Kanuna göre; Diyanet İşleri Başkanlığı Eğitim Hizmetleri Genel Müdürlüğü tarafından yürütülen bazı faaliyetler, bundan sonra Diyanet Akademisi bünyesinde yapılacak. Diyanet Akademisi, doğrudan Diyanet İşleri Bakanlığı'na bağlı olacak. Akademi, yüksek ihtisas, dini ihtisas ve eğitim merkezlerinden oluşacak.
Akademi, Diyanet İşleri Başkanlığı'nın din hizmetleri sınıfına ait unvanlarla ihdas edilen pozisyonlarına atanacak aday din görevlilerinin mesleki eğitimi ile hizmet içi eğitim faaliyetlerini ve yurt dışından gelen mahallin din görevlilerine yönelik eğitim faaliyetlerini yürütecek. Diyanet İşleri Başkanlığı'nın görev alanıyla ilgili araştırma, yayın, konferans, panel, seminer, sempozyum ve benzeri dini, ilmi, sosyal, kültürel etkinlikler, kurs ve sertifika programları düzenleyecek.

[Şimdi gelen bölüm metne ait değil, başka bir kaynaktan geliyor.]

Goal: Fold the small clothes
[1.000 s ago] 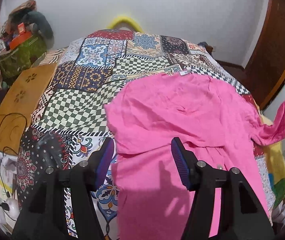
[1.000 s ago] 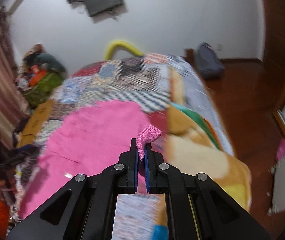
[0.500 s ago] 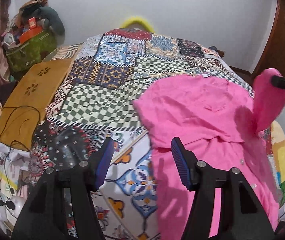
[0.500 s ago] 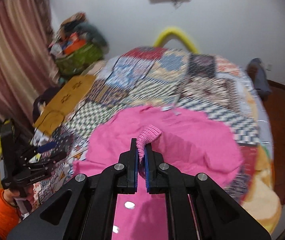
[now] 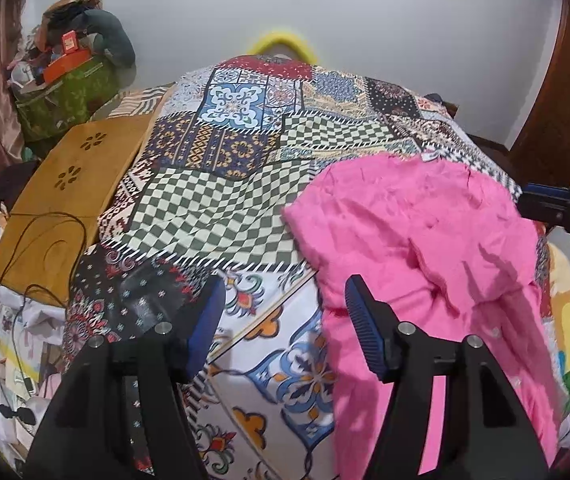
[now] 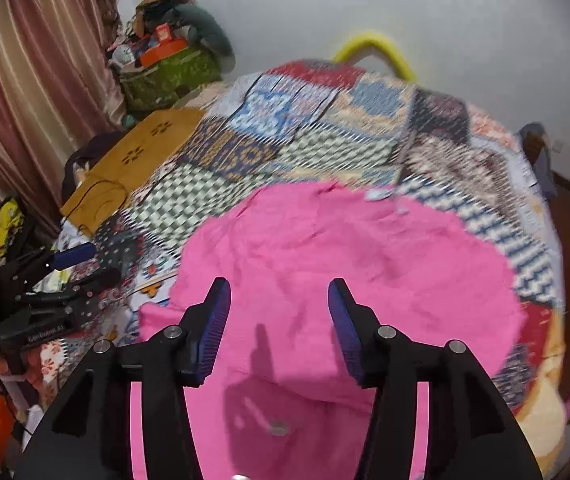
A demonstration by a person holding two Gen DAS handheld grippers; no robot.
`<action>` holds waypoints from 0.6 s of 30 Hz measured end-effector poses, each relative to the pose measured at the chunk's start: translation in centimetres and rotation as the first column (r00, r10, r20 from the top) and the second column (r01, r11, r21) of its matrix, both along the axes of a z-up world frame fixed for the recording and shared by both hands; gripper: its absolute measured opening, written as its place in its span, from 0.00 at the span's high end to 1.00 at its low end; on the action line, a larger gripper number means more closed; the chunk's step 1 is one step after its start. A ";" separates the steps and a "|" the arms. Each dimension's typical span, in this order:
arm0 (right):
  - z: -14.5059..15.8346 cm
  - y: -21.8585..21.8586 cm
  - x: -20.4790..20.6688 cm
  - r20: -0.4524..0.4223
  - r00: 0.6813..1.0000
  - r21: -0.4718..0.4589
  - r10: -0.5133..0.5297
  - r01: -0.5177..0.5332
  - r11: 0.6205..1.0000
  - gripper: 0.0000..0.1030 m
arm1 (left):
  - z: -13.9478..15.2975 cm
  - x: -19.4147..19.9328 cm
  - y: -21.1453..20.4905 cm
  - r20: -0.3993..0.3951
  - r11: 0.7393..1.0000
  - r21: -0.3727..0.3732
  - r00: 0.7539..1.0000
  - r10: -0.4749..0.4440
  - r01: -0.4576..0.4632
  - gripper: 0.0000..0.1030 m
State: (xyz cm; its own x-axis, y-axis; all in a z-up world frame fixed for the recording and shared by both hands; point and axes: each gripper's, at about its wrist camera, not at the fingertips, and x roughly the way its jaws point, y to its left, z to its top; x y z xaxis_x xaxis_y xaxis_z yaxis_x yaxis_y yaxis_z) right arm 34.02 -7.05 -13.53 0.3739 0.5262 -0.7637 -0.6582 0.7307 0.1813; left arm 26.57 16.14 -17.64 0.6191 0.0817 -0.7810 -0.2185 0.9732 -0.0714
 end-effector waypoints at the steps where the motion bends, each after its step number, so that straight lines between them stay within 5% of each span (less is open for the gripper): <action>1: 0.4 -0.8 0.2 0.016 1.000 -0.004 -0.016 0.016 1.000 0.53 | 0.2 0.6 0.0 0.001 1.000 -0.006 1.000 -0.002 0.002 0.39; 10: 0.0 -9.2 4.0 0.043 0.981 -0.064 -0.189 0.192 0.979 0.51 | -0.6 6.9 1.0 -0.051 0.998 -0.056 0.999 0.005 -0.007 0.37; 18: -5.2 -12.6 7.5 -0.050 0.961 -0.130 -0.273 0.264 0.956 0.51 | -6.8 12.6 2.2 -0.193 0.994 -0.090 0.980 0.037 -0.055 0.37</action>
State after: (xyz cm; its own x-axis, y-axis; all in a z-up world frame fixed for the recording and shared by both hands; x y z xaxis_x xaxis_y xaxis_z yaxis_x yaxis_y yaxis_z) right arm 41.47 -19.67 -18.75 0.4350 0.3154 -0.8434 -0.4240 0.8980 0.1172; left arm 39.19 18.32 -24.41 0.4550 0.0271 -0.8901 -0.2814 0.9527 -0.1148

Akademi, Milli Eğitim Bakanlığı, Yükseköğretim Kurulu, üniversiteler, lisans düzeyinde dini eğitim veren yükseköğretim kurumları ve müftülükler ile görevinin gerektirdiği diğer ulusal ve uluslararası kurum, kuruluş ve kurullarla iş birliği ve ortak çalışma yapabilecek; mesleki ve bilimsel ilişkiler kurabilecek, araştırmalarda bulunabilecek, eğitim programları uygulayabilecek, danışma kurulları ve komisyonlar oluşturabilecek.
Akademide ders vermek, araştırma ve uygulama faaliyetlerinde görev almak için dört yıllık dini yüksek öğrenim mezunu olup dini yüksek ihtisas merkezinde eğitimini tamamlamış veya ilahiyat alanında doktora yapmış olanlar arasından dini musiki, kıraat gibi özel yetenek gerektiren konularda ise dört yıllık dini yükseköğrenim mezunu olanlar arasından yapılacak sınavda başarılı olanlar, eğitim görevlisi kadrolarına atanabilecek.

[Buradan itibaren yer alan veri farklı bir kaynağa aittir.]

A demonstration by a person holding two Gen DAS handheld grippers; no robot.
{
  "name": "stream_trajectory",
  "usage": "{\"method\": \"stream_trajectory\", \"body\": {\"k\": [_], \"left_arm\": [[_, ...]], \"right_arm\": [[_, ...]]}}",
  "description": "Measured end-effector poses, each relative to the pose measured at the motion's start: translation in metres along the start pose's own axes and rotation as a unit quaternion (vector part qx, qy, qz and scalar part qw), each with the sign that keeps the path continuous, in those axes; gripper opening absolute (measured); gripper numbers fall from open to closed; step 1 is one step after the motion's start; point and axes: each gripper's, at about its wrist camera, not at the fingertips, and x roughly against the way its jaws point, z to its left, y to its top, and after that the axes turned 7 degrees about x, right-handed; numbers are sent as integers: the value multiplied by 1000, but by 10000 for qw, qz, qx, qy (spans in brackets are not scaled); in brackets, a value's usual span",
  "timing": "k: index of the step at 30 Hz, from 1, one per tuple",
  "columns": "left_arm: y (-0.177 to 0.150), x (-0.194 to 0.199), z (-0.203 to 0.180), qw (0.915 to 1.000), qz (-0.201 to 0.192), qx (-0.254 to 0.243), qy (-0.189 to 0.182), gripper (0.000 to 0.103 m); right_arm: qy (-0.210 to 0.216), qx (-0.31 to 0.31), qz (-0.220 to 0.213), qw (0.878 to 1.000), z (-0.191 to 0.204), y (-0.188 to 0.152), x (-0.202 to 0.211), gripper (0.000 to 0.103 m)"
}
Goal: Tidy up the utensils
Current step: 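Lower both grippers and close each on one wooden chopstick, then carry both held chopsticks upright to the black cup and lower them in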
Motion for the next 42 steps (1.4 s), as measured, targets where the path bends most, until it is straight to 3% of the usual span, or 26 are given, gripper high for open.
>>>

GÖRÜŞMELERDE AKP VE CHP ARASINDA TARTIŞMA ÇIKTI
TBMM Genel Kurulu'nda söz alan AKP Ankara Milletvekili Emrullah İşler, 1933'ten sonra Tevhidi Tedrisat Kanunu'na aykırı olarak 1949'lara kadar hiçbir şekilde dini eğitim verilmediğini söyledi. İşler, "Dolayısıyla Tevhidi Tedrisat Kanunu'nu çıkaran CHP'nin içerisindeki dine karşı olan bir damar, zamanla bu kanunu işlevsiz hale getirmiş ve uygulatmamıştır" dedi.
Bu sözlere itiraz eden CHP Grup Başkanvekili Engin Altay, İşler'den sözünü geri almasını istedi. Altay, İşler’e, "Din simsarlığı yapıyorsun" diye tepki gösterdi. TBMM Başkanvekili Haydar Akar da İşler'den sözünü geri almasını istedi. İşler, o dönemki uygulamalar hakkında konuştuğunu söyledi. Tartışmanın büyümesi üzerine, TBMM Başkanvekili Haydar Akar birleşime ara verdi.

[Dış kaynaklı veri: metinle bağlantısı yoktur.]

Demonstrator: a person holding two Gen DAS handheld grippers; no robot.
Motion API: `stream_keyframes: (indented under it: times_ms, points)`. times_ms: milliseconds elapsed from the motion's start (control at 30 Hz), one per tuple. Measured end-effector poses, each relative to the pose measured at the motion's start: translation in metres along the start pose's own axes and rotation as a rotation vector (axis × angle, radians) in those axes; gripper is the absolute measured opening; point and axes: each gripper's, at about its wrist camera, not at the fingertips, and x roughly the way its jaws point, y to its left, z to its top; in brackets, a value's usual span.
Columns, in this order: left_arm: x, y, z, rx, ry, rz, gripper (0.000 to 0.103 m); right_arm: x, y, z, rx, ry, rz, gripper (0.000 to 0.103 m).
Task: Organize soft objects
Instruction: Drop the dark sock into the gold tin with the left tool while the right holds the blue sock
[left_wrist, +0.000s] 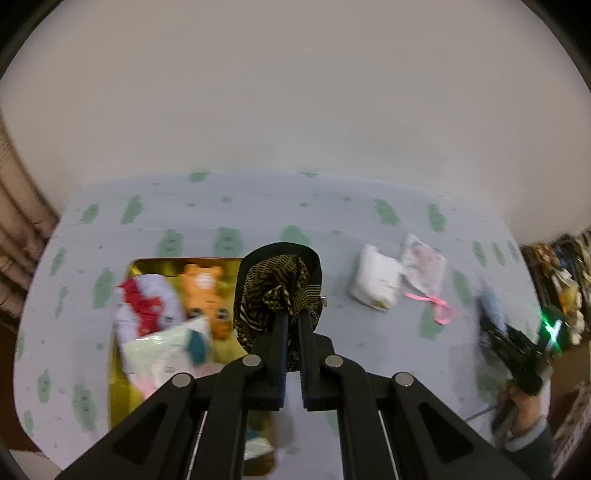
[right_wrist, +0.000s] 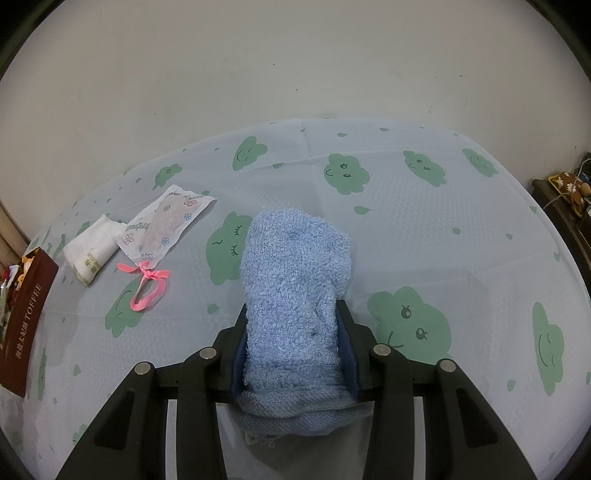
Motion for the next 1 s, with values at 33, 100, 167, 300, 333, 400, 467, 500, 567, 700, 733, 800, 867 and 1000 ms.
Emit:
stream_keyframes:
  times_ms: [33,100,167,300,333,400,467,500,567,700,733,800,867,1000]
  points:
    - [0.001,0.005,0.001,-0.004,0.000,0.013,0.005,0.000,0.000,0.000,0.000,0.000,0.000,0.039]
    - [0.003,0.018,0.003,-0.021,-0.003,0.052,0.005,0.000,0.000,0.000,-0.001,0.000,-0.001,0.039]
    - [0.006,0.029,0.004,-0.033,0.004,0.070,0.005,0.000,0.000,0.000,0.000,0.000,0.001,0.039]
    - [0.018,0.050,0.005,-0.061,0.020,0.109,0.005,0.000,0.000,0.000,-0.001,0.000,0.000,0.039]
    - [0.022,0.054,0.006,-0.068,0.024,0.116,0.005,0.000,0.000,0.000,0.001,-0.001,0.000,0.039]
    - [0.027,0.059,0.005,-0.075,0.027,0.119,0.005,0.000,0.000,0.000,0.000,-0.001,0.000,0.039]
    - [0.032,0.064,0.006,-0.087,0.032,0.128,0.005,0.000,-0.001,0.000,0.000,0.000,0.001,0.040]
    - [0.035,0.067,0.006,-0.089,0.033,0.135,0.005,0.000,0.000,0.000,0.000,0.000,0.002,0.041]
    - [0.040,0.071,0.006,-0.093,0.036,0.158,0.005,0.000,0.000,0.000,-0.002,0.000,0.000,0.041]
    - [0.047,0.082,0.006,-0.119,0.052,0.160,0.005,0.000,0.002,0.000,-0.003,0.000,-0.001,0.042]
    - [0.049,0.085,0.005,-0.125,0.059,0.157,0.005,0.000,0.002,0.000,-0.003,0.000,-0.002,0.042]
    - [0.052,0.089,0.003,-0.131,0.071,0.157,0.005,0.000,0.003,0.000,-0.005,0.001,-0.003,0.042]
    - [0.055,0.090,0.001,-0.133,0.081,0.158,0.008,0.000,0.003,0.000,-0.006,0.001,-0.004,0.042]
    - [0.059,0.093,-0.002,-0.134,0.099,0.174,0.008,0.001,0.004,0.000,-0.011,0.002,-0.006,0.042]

Aranın ardından söz alan AKP Grup Başkanvekili Mustafa Elitaş, "CHP'nin kurumsal olarak din veya din düşmanlığı ile ilgili herhangi bir ilişkisinin olmadığını ifade ediyorum. AK Parti'nin bu şekilde bir görüşü, kanaati yoktur. Tarihi bir gerçeği anlatırken farklı mecralara giden bir durum söz konusu olmuştur. Hiç kimsenin kimseye inancı konusunda herhangi bir şekilde görüş beyan edemeyeceğini, herkesin inancını veya inanmadığını ifade etmekte hür olduğunu, çünkü demokrasinin de zaten böyle bir çerçeve içerisinde yürümesi gerektiği kanaatimizi ifade etmek istiyoruz" diye konuştu.